(Task to complete) Could you return the listing below exactly, with every line intact?

Given data Block Start

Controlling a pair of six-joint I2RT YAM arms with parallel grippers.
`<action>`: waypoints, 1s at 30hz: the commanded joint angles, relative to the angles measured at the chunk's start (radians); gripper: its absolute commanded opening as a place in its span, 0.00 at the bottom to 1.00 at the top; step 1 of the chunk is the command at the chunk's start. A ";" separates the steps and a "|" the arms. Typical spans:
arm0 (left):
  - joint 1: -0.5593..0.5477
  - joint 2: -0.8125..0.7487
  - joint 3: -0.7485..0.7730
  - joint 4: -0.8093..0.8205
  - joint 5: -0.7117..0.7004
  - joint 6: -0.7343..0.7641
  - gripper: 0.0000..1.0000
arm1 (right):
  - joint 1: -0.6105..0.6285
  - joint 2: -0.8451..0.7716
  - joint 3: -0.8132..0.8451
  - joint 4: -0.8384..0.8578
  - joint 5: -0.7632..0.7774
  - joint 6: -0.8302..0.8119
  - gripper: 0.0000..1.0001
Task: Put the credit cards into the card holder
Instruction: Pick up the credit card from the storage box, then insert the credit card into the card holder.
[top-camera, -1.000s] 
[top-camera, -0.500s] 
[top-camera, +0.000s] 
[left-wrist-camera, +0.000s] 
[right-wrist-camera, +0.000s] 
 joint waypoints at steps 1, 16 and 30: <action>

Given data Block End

(Response area)
Controlling a pair of six-joint I2RT YAM arms with parallel grippers.
`<action>`: waypoints, 1s at 30hz: the commanded joint angles, relative to the angles measured at the chunk's start (radians); gripper: its absolute commanded opening as a place in its span, 0.00 at the bottom to 1.00 at the top; step 1 of the chunk is the command at the chunk's start. A ";" separates the steps and a "|" the arms. Typical spans:
arm0 (left):
  - joint 1: -0.5593..0.5477
  - joint 2: -0.8125..0.7487
  - joint 3: -0.7485..0.7730
  - joint 4: -0.8093..0.8205
  - joint 5: -0.7117..0.7004
  - joint 6: -0.7343..0.7641
  - gripper: 0.0000..1.0000
arm1 (right):
  - joint 1: -0.6105..0.6285
  - joint 2: -0.8451..0.7716
  - joint 3: -0.8132..0.8451
  - joint 4: -0.8384..0.8578
  - joint 5: -0.7632..0.7774
  - joint 6: -0.8302..0.8119
  - gripper: 0.0000..1.0001
Task: Put the credit cards into the card holder
Instruction: Pick up the credit card from the storage box, then insert the credit card into the card holder.
[top-camera, -1.000s] 
[top-camera, -0.500s] 
[top-camera, +0.000s] 
[left-wrist-camera, +0.000s] 
[right-wrist-camera, +0.000s] 
 joint waypoints at steps 1, 16 and 30: <action>

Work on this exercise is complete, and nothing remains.